Last week Tim and I travelled to Brigham Young University to continue conversations started in June around how BYU’s University API initiative, Domain of One’s Own, and an emerging vision of personal APIs might converge. We spent the first part of this most excellent trip over dinner. I mention this because it just so happens David Wiley was in town, and Phil Windley was kind enough to invite him out to dinner with all of us. It was a surreal evening because we spent it talking about the parallel work Reclaim Hosting and Lumen Learning are doing, as well as hearing some fascinating stories from Phil about founding iMall, an early creator of e-commerce tools during the mid 1990s. It was one of those dinner conversations that will stick with me for a while, and it energized me thoroughly.

But the following morning it was time to get down to business. We spent most of it getting more insight into how BYU is defining their University API project. What is the University API? Phil Windley lays it out much better than I ever could in this post. But in short, it is the intentional  defining, mapping and abstraction of the various relationships of data resources across an entire institution to enable the BYU community to easily access, share, and re-use information on campus and beyond. It draws to mind the Herculean task of building a subway system in an existing, living city like NYC at the turn of the last century. It’s arduous, painstaking work—but essential to modernize infrastructure. We spent a good part of the morning looking at how they defined a variety of resources, but in the end Tim and I are neither linguists, programmers, or information architects so remaining at the level of JSON bracketed abstraction for too long is always dangerous to productivity.

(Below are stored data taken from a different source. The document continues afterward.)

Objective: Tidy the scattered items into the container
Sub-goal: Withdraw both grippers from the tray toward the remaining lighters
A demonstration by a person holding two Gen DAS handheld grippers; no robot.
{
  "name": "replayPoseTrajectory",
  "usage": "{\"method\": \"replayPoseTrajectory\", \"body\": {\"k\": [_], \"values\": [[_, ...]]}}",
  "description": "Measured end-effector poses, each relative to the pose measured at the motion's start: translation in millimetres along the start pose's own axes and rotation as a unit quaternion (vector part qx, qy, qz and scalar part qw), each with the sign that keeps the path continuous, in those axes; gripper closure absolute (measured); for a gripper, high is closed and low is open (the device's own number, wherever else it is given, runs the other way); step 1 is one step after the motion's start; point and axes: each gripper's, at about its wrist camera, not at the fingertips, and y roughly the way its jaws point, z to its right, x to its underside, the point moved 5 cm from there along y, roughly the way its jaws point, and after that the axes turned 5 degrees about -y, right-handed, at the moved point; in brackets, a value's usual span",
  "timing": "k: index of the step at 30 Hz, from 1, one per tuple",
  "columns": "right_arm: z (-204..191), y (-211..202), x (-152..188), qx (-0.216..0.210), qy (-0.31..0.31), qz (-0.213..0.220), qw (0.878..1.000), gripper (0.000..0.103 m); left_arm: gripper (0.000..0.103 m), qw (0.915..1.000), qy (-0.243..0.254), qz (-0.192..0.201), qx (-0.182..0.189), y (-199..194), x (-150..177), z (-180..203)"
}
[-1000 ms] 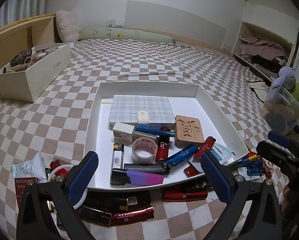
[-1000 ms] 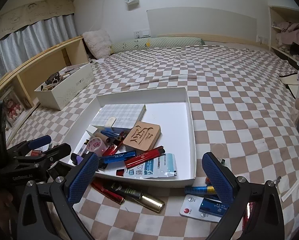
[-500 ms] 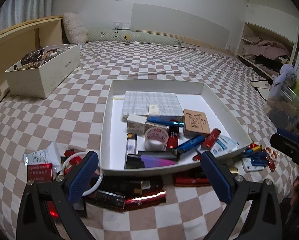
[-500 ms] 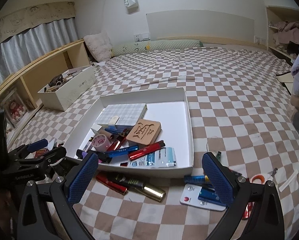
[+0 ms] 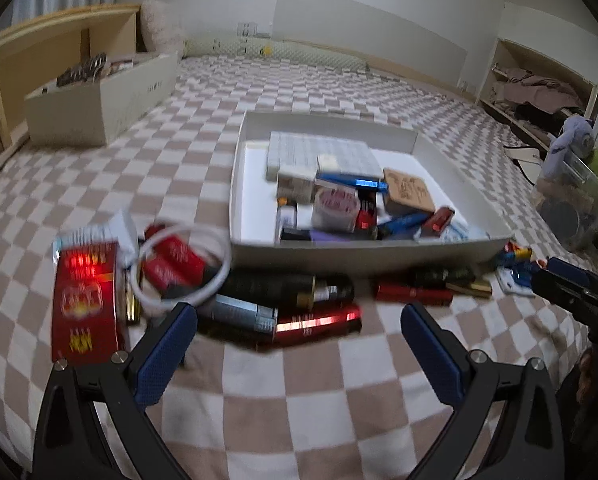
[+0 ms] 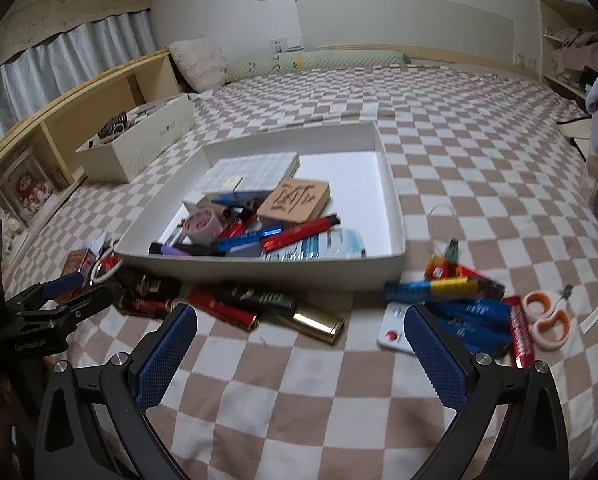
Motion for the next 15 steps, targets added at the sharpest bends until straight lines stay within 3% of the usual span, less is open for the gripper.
{"method": "replayPoseTrajectory", "body": {"k": [4,6,10,15], "values": [[-5.5,8.5,14.8,-0.007,0.003,-0.016,1.000,0.000,0.000,0.9967,-0.033,-0.031,0.068,0.5,15.3,-1.1],[-7.8,12.3,22.1,-0.010,0.004,-0.025,1.000,0.000,0.000,0.9948,-0.047,-0.039,0.081,0.9,19.9,-1.7],[-11.4,19.3,36.0,-0.018,0.015,-0.036,0.999,0.000,0.000,0.9956,-0.049,-0.042,0.069,3.1,29.5,-1.4],[-14.0,24.0,50.1,0.002,0.020,-0.044,0.999,0.000,0.000,0.9964,-0.066,-0.037,0.037,13.1,34.4,-1.4]]}}
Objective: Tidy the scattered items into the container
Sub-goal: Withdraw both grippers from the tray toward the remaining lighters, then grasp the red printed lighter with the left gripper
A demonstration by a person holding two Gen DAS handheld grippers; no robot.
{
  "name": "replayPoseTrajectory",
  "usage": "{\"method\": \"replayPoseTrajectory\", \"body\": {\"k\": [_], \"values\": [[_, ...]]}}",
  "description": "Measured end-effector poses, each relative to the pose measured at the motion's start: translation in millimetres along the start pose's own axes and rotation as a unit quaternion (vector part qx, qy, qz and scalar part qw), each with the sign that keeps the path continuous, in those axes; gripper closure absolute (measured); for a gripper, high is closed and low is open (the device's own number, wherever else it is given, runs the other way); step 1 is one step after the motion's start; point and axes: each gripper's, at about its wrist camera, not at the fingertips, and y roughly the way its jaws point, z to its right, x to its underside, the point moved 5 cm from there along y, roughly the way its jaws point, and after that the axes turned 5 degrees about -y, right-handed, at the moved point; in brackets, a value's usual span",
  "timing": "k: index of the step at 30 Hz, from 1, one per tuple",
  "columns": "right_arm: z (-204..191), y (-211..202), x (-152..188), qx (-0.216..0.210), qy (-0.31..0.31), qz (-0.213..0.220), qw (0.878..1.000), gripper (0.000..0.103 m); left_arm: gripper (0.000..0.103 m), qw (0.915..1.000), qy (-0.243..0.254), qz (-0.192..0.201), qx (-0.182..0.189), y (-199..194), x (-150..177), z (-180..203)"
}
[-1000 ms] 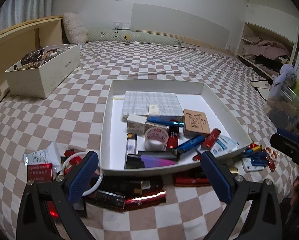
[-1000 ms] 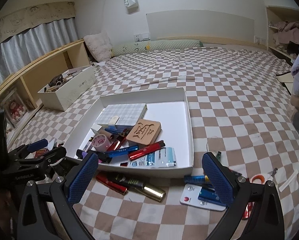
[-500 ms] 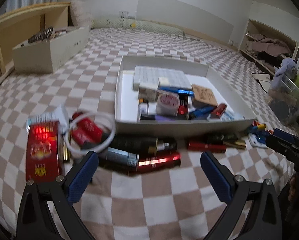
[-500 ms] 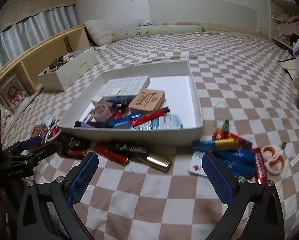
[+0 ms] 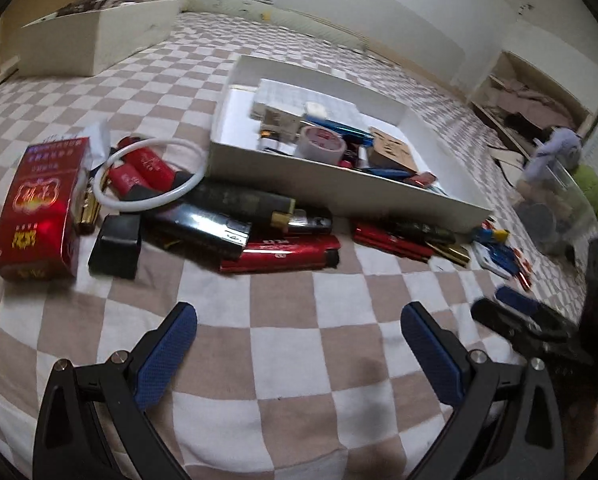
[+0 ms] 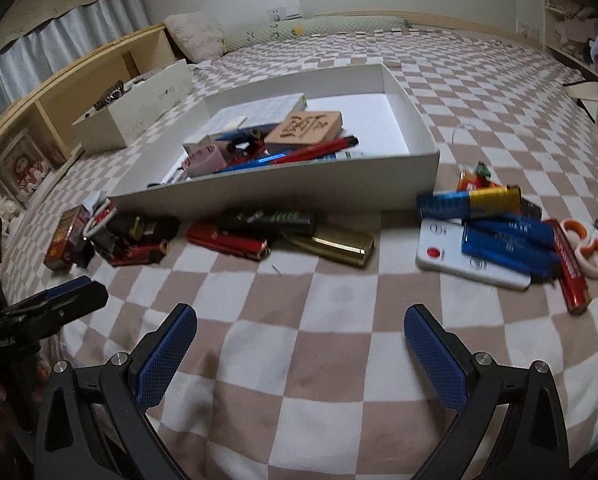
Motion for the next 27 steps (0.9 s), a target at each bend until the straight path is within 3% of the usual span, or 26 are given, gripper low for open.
{"method": "replayPoseTrajectory", "body": {"k": [2,10,19,21,27], "values": [[0.5,1.9,5.4,0.019,0.004,-0.006,1.000,0.000,0.000,0.9997,0.004,0.010,-0.020,3.8,-0.2,3.6],[3.6,1.5,14.7,0.019,0.006,0.012,1.000,0.000,0.002,0.9962,0.004,0.026,-0.083,30.6,-15.2,8.7],[7.8,6.3,13.8,0.025,0.009,0.022,0.999,0.000,0.003,0.9925,0.014,0.039,-0.115,41.1,-20.8,8.7],[12.4,5.4,12.4,0.013,0.023,0.028,0.999,0.000,0.011,0.9911,0.018,0.046,-0.124,43.1,-21.2,9.5],[16.1,2.0,8.2,-0.006,0.053,0.033,0.998,0.000,0.020,0.9891,0.025,0.070,-0.127,38.9,-18.2,7.0]]}}
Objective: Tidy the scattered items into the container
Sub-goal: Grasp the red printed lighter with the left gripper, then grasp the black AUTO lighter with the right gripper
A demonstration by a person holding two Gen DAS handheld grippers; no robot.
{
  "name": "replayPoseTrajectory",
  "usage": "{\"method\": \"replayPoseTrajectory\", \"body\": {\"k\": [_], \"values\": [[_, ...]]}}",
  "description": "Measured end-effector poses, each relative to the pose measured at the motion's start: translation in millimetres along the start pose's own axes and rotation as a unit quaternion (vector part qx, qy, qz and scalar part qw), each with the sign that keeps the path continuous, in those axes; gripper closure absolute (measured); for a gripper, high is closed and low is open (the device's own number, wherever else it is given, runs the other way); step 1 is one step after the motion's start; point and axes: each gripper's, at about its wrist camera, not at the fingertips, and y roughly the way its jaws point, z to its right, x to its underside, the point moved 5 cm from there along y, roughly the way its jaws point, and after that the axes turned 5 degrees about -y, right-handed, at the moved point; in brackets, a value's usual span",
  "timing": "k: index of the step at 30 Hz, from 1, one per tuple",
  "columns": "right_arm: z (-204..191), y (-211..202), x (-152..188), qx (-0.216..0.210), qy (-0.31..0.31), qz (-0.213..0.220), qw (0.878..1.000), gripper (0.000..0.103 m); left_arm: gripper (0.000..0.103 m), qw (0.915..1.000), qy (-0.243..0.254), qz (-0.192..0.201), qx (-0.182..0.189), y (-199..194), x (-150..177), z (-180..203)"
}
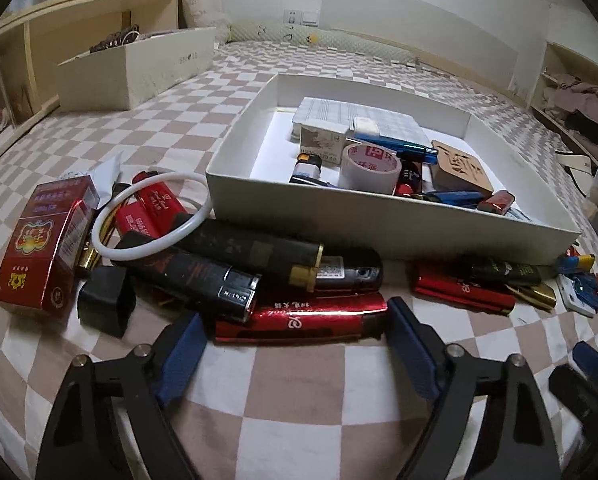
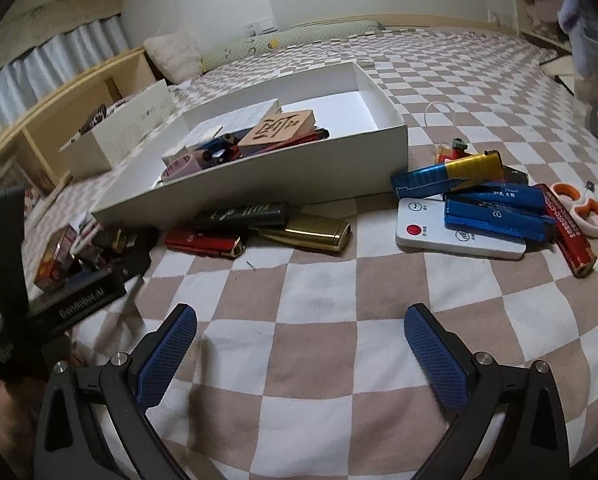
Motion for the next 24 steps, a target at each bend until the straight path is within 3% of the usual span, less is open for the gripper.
{"method": "replayPoseTrajectory", "body": {"k": [4,6,7,17,24], "values": [[-1.9,-0.7,-4.0,-0.013,0.006,0.004,1.000,0.003,0.020,0.9998,0.012,0.009,0.010,-4.8,4.9,0.2],[-2.8,0.0,-8.7,-0.017,0.007,0.007,1.000,0.017,0.020,0.9995,0.025,0.015,0.012,-8.3,9.1,2.0],[-3.9,1.2,-11.9,-0.022,0.007,0.008,1.000,0.019,0.020,0.9993,0.030,0.017,0.012,-10.2,11.5,2.8],[-35.6,23.7,-49.3,-0.007,-0.035,0.027,0.999,0.019,0.020,0.9975,0.053,0.044,0.019,-22.4,27.5,3.3],[-55.8,53.1,-58.3,0.013,-0.056,0.002,0.998,0.019,0.020,0.9972,0.050,0.048,0.025,-21.2,27.8,2.7]]}}
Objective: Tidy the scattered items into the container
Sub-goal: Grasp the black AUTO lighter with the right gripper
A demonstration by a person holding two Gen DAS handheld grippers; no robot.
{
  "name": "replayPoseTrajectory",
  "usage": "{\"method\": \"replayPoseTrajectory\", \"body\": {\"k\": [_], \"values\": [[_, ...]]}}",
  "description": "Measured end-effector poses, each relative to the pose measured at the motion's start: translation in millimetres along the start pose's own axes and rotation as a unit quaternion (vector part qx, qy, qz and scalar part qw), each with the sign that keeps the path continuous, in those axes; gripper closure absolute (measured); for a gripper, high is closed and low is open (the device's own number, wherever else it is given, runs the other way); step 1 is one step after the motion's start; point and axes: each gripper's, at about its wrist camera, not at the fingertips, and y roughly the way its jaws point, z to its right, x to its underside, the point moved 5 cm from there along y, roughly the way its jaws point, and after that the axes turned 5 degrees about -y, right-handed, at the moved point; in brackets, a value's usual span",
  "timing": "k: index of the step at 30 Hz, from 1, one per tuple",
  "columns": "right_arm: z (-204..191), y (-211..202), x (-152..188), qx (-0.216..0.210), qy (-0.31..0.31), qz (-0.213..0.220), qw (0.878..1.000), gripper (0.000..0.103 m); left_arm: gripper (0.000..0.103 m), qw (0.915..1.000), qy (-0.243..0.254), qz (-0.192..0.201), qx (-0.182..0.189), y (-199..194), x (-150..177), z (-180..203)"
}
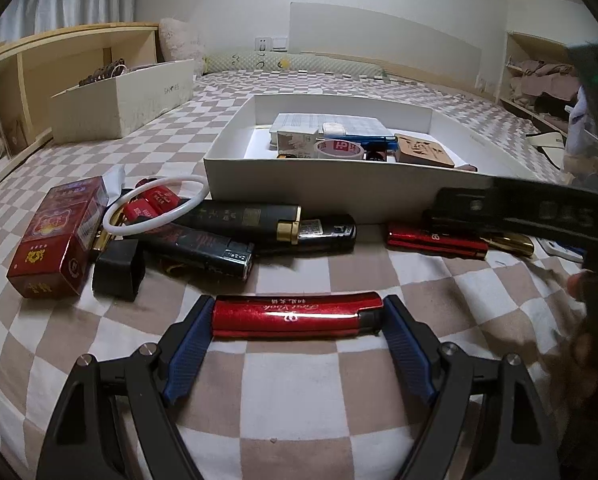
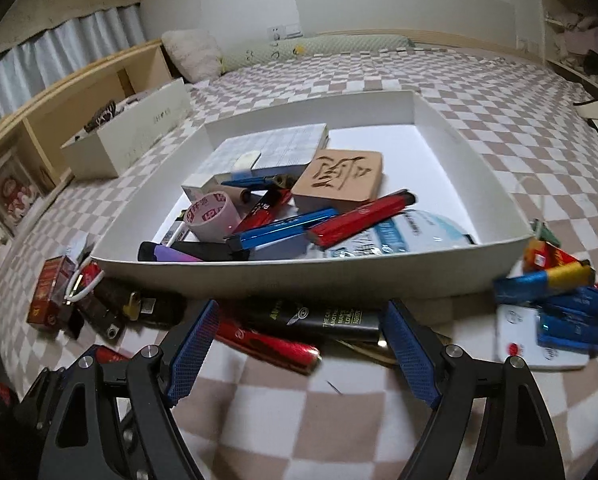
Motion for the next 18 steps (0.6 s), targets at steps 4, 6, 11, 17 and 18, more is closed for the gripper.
{"method": "replayPoseTrajectory", "body": {"k": [4,6,11,17,18], "values": [[-3.4,5.4,1.8,0.023,-0.020,-0.006,1.000,0.019,0.020,1.0000,0.000,0.001,0.001,0.1,0.2,0.5],[-1.4,3.9,2.7,0.020,-0.019,-0.005,1.000,0.024,0.020,1.0000,0.000,0.001,0.001,0.2,0.2,0.7],[0.4,1.3,4.7,0.016,-0.024,-0.003,1.000,0.024,0.020,1.0000,-0.001,0.001,0.001,0.1,0.3,0.4],[7.5,-11.4,11.1,0.011,-0.023,-0.007,1.000,0.056,0.020,1.0000,-0.004,-0.001,0.003,0.2,0.0,0.4],[9.8,-13.6,12.6,0.008,-0.020,-0.009,1.000,0.057,0.020,1.0000,-0.004,-0.001,0.003,0.4,0.0,0.3]]}}
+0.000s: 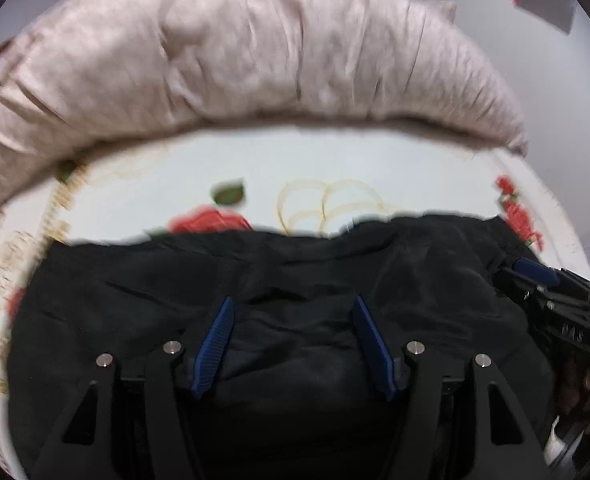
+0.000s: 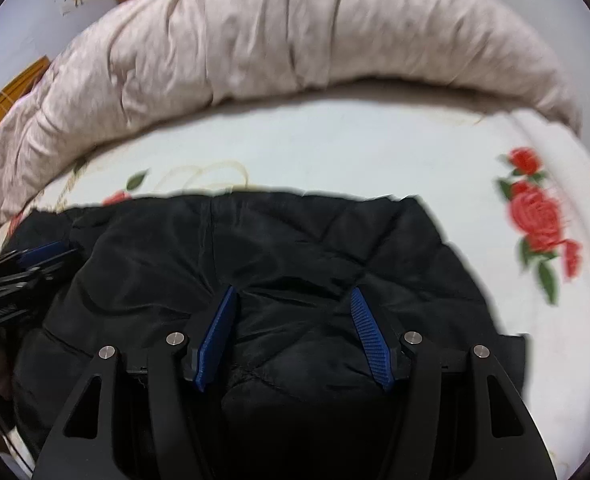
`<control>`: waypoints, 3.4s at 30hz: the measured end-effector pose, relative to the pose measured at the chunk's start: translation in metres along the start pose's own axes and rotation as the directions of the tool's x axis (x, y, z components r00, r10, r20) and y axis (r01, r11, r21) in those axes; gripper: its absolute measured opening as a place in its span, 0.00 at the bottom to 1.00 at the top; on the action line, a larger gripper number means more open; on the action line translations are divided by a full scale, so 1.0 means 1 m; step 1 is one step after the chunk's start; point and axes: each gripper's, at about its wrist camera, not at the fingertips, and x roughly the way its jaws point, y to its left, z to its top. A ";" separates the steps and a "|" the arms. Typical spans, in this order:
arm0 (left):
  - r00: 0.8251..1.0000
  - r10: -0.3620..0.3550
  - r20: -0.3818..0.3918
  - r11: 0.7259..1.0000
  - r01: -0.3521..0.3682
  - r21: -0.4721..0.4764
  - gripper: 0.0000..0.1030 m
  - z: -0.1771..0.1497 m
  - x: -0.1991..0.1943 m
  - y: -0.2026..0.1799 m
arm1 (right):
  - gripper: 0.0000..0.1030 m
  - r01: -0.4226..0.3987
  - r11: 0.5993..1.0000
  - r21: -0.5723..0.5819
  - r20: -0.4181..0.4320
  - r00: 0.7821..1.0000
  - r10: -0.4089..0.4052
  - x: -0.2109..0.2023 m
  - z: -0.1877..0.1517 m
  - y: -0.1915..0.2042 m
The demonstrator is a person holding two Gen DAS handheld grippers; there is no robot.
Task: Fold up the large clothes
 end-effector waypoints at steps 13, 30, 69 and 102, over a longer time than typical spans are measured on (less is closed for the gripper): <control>0.990 0.133 0.036 0.980 -0.126 -0.157 0.66 -0.026 0.017 0.103 | 0.57 0.163 0.985 0.059 -0.038 0.986 -0.161 0.039 -0.030 -0.043; 0.990 0.131 0.056 0.983 -0.122 -0.136 0.68 -0.009 -0.011 0.098 | 0.57 0.154 0.985 0.075 0.045 0.986 -0.158 -0.023 -0.013 -0.034; 0.988 0.095 0.120 0.981 -0.072 -0.181 0.76 -0.066 0.003 0.126 | 0.58 0.186 0.979 0.086 0.047 0.981 -0.191 0.011 -0.062 -0.053; 0.991 0.103 0.090 0.963 -0.077 -0.259 0.76 -0.115 -0.041 0.124 | 0.58 0.205 0.975 0.088 -0.008 0.979 -0.205 -0.039 -0.094 -0.061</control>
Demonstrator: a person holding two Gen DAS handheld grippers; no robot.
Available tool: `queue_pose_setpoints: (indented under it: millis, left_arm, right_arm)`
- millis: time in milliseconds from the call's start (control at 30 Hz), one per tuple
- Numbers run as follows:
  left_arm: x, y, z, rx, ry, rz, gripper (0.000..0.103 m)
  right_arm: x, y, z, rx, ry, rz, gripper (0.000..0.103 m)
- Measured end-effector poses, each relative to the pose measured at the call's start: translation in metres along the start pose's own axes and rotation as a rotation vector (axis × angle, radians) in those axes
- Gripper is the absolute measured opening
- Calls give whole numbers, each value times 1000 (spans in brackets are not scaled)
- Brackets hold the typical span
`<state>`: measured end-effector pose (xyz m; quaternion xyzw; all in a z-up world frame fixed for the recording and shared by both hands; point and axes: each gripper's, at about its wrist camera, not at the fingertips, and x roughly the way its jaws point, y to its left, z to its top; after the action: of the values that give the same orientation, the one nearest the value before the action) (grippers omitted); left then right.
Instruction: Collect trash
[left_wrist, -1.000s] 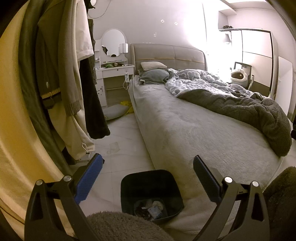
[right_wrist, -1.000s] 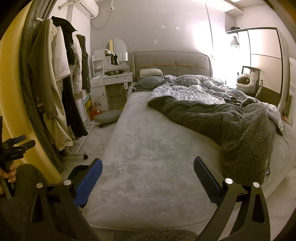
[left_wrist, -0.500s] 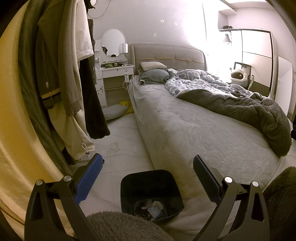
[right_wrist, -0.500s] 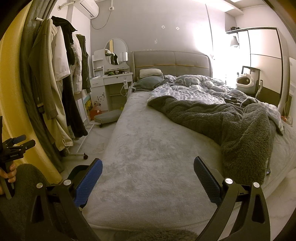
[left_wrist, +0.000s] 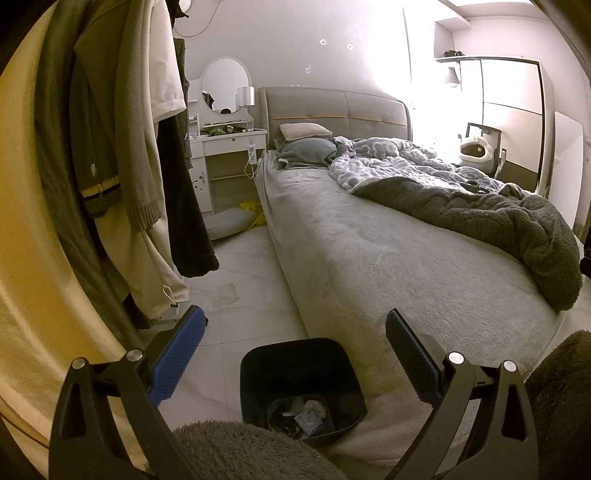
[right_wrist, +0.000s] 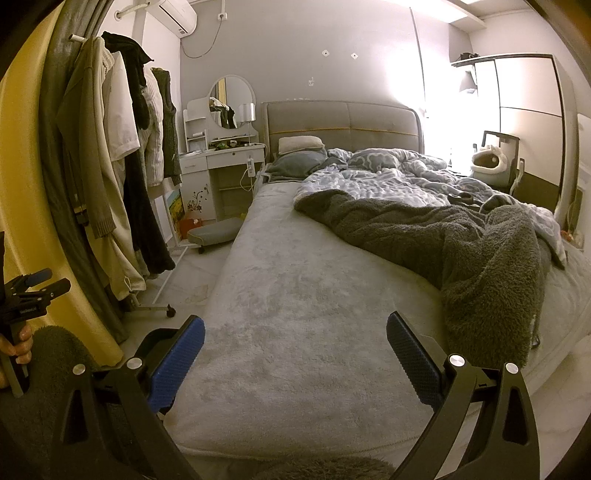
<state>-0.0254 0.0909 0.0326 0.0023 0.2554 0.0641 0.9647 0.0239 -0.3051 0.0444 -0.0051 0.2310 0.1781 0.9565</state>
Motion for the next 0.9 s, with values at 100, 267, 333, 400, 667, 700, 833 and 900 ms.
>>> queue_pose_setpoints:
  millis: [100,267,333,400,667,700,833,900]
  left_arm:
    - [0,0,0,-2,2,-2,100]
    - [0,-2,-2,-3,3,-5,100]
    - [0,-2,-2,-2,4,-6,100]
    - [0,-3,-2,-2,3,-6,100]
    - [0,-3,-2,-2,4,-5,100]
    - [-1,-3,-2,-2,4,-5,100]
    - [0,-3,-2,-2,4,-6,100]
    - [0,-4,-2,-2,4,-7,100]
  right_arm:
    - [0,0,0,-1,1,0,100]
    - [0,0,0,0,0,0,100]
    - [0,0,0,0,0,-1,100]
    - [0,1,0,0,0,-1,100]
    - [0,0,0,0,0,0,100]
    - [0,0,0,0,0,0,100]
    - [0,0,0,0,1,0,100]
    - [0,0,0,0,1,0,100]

Luckily, we came with a specific plan, and BYU’s Chief Information Officer Kelly Flanagan is one of those rare gems that can take that abstraction and immediately refine it into a simple problem to solve, “how to we use our APIs to give students the ability to control the personal data in their own domain.”  That’s where we come in (the we is kinda royal here, I’m just the blogger). Over lunch the discussion continued, and Phil, Kelly, and Troy Martin basically told us how excited they were about working with us to try and marry the abstract University API to the specific and personal domain. What’s more, they encouraged us. It’s amazing how generative some genuine interest and encouragement can be. After lunch I prepared for a talk I was giving to the campus community about “Digital Genealogies and Sovereign Source Identity” (more on that in a forthcoming post) and Tim caught some major inspiration.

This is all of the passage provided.